## TASK DETAILS:
Would you copy only the lines below, from the one containing "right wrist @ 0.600" through the very last one, leaving the pictures out?

STORED DATA below:

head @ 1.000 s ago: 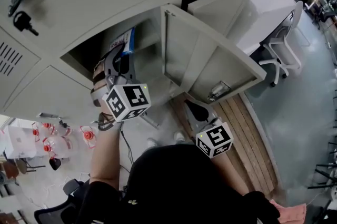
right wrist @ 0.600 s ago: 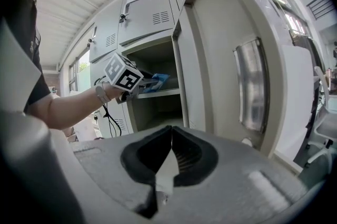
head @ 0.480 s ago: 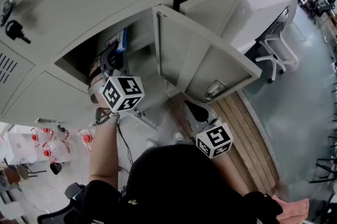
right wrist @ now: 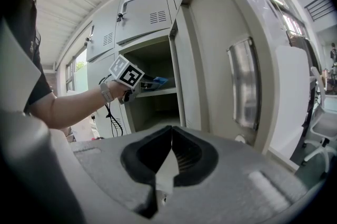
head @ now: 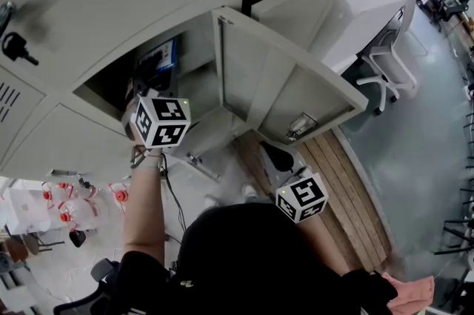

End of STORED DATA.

## REPLY TO THE EXERCISE:
right wrist @ 0.600 s ago: 
head @ 0.480 s ago: 
right wrist @ now: 
head @ now: 

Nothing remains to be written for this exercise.